BRIEF: Each record should be copied exactly into the answer, and no picture should go with it.

[Excerpts from a dataset]

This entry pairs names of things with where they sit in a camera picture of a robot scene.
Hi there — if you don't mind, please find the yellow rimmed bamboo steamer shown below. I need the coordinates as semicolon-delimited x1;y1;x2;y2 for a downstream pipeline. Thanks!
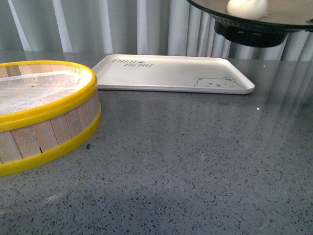
0;60;101;176

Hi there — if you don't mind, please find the grey pleated curtain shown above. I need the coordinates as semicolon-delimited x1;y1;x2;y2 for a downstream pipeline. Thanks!
0;0;313;61

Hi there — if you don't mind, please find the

EXERCISE ANSWER:
This entry pairs names of things with where they sit in a camera picture of a robot scene.
Hi there — if you don't mind, please find the yellow rimmed bamboo steamer shown below. I need the coordinates as semicolon-delimited x1;y1;x2;y2 for a downstream pipeline. Thanks!
0;60;101;176

Hi there — if you don't mind, please find the grey pleated curtain shown above. I need the coordinates as semicolon-delimited x1;y1;x2;y2 for a downstream pipeline. Thanks!
0;0;313;61

Hi there — if you don't mind, please find the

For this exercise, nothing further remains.